## PROBLEM REQUIREMENTS
Copy, in full, each line of the material that holds the word "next".

:: RECORD SET

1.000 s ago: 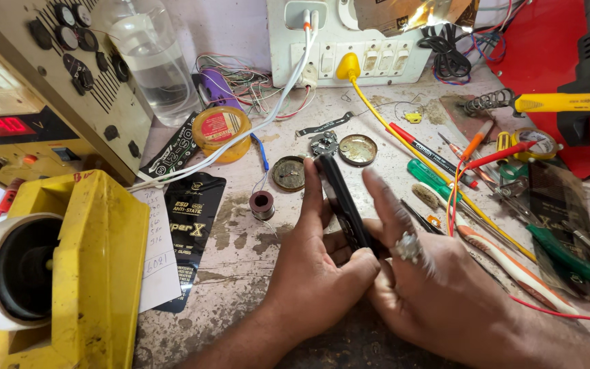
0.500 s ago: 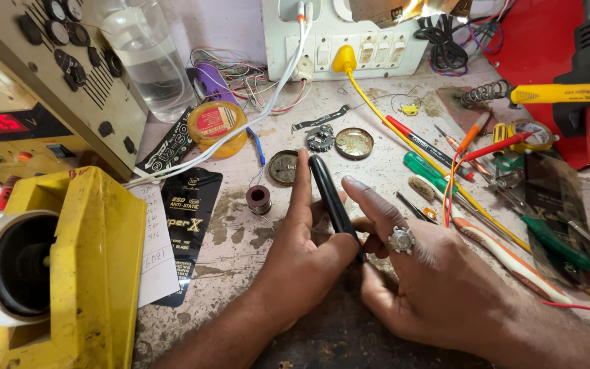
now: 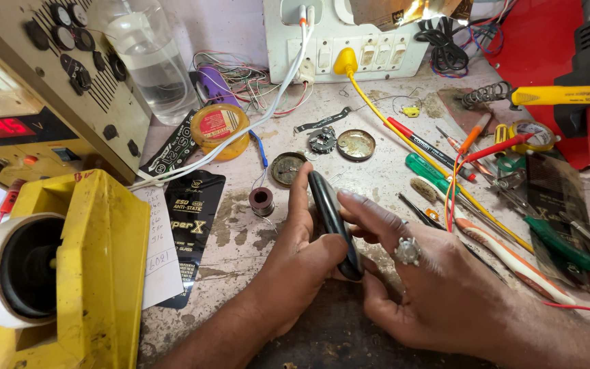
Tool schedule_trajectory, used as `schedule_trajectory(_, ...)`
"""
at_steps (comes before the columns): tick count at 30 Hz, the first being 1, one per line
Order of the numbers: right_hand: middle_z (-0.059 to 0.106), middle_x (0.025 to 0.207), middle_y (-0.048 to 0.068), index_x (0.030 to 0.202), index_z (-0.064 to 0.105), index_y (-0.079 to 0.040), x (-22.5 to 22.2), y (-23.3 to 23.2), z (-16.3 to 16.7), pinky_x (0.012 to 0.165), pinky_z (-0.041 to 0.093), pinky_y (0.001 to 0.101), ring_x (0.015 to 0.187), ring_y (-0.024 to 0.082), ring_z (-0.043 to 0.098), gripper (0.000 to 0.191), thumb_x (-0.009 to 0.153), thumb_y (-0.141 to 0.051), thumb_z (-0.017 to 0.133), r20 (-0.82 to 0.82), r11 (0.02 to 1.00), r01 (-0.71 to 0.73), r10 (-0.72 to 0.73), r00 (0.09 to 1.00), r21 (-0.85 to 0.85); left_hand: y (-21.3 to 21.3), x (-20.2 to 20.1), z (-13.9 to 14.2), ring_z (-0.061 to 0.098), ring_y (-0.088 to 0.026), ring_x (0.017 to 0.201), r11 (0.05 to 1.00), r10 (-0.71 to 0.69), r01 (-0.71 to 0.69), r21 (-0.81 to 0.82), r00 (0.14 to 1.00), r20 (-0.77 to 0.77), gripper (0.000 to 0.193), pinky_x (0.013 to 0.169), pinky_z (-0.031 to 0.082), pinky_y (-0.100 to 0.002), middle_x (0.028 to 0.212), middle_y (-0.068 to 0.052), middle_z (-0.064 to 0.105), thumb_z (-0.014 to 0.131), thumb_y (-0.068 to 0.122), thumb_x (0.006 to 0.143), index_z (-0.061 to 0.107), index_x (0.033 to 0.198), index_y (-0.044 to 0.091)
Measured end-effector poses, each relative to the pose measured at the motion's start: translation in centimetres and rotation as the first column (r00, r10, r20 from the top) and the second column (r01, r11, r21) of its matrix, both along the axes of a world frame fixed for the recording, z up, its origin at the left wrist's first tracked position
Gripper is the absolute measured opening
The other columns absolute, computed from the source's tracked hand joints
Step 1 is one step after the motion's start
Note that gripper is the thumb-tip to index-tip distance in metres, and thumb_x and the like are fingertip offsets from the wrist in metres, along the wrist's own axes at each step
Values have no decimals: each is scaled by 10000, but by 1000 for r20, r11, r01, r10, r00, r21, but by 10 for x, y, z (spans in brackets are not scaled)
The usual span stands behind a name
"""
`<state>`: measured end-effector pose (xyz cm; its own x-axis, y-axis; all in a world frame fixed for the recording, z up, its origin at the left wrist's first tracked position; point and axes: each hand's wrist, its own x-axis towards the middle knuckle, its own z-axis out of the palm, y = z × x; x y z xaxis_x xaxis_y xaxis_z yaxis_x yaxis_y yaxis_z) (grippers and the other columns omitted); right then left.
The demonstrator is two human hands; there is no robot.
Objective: The person opens the back cover of a feature phone, removes the battery, and uses a screwdriver to unscrew and work on the internal components. They then reassemble the phone, pressing the keypad and casing back together and using tweezers on the edge of the device.
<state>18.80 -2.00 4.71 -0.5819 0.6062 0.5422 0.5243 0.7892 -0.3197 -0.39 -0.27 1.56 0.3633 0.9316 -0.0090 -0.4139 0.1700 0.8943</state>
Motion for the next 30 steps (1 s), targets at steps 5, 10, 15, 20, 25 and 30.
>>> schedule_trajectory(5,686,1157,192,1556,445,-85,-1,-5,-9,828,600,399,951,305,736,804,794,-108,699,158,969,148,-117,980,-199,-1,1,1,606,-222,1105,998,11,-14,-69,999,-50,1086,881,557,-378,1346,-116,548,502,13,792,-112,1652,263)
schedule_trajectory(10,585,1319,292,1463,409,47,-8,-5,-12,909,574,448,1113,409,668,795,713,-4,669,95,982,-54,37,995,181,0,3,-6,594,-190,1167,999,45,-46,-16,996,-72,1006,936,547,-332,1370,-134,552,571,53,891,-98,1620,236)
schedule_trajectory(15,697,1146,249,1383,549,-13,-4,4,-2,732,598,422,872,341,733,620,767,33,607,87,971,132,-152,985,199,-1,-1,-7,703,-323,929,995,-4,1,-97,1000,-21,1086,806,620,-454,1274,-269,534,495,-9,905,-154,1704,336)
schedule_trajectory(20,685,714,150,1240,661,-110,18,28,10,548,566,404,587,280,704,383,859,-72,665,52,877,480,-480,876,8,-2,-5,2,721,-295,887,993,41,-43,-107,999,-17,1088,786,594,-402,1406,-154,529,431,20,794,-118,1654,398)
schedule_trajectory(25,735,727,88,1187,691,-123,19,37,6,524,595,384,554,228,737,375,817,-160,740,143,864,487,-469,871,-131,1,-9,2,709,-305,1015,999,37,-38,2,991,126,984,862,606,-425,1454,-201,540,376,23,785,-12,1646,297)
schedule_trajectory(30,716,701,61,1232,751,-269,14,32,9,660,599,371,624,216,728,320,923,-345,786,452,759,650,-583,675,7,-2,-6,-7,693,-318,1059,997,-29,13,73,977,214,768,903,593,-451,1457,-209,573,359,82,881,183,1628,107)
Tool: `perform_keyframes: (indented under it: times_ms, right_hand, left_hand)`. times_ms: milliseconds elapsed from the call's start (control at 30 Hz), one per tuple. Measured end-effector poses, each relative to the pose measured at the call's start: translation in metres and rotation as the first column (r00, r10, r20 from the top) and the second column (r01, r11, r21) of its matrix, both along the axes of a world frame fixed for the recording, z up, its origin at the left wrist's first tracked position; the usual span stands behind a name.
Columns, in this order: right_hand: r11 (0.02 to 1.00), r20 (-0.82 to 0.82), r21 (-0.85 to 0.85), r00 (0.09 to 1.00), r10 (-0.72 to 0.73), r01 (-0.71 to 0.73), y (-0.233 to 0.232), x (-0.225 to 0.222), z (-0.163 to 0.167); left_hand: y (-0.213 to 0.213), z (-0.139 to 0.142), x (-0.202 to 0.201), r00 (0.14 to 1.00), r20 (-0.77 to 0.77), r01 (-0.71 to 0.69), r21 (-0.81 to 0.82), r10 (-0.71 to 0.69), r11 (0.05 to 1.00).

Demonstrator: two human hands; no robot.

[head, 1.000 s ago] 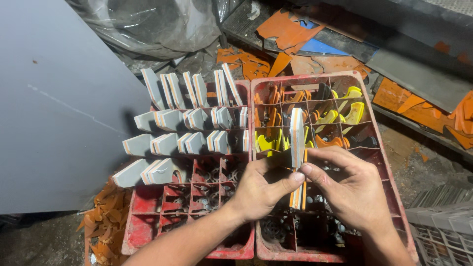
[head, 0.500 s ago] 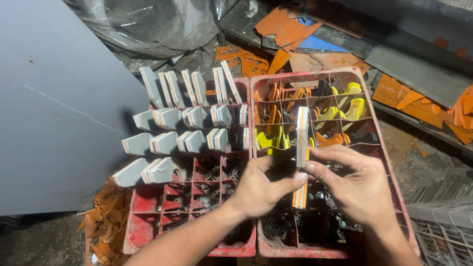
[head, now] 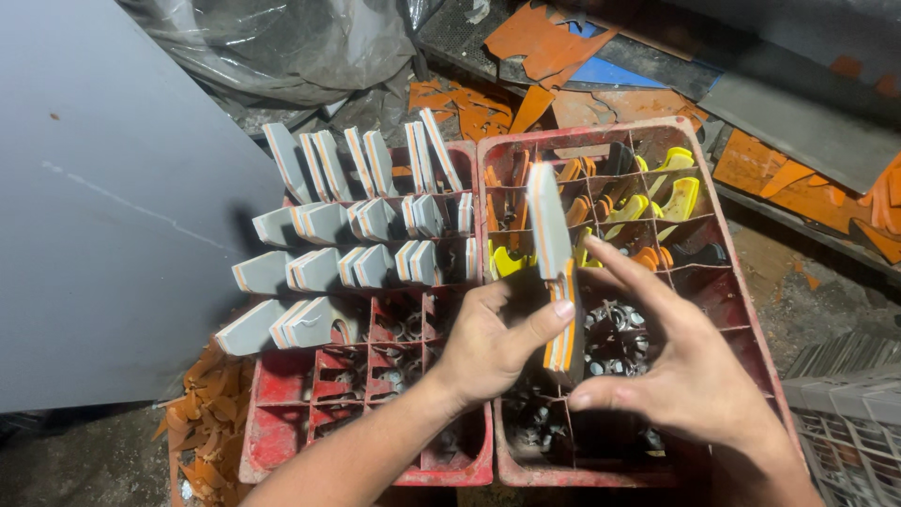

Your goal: The person sits on the floor and repeatedly picks up gray and orange plastic components from a red crate. They align and press the pieces together by hand, then place the assembled units back into the crate. The process is repeated for multiple units.

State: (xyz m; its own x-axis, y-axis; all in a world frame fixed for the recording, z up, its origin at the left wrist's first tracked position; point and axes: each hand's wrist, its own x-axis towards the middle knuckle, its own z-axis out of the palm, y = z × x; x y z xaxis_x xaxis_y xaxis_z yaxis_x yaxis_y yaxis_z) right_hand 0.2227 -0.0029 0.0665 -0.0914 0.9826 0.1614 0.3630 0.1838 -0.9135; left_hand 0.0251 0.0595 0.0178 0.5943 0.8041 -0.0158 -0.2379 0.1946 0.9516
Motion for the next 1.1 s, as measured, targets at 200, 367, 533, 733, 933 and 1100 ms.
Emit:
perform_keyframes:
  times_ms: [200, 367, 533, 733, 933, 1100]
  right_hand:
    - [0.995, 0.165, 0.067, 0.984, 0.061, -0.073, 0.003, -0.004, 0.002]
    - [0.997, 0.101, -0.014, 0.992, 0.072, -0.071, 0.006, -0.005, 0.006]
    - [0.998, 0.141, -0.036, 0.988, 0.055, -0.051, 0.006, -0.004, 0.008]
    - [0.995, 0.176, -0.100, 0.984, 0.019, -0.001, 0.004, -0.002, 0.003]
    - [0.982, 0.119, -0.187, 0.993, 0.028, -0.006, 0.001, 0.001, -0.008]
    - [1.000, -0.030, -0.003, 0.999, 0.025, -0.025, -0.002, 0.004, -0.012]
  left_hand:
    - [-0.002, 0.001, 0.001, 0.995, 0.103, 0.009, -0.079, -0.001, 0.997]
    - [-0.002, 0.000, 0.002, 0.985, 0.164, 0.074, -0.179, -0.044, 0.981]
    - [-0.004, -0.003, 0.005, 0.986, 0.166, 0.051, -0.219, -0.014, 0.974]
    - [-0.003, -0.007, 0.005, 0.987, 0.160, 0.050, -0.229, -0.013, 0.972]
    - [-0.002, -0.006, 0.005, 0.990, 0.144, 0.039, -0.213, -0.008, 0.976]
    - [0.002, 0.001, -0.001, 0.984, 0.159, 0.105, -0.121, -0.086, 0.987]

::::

## ANSWER AREA
Motion for the next 30 steps (1 s), targets at steps 5, 10, 15, 20, 25 and 30.
Motion for the next 1.1 s, as measured, targets at 200, 367, 533, 733, 933 and 1100 ms.

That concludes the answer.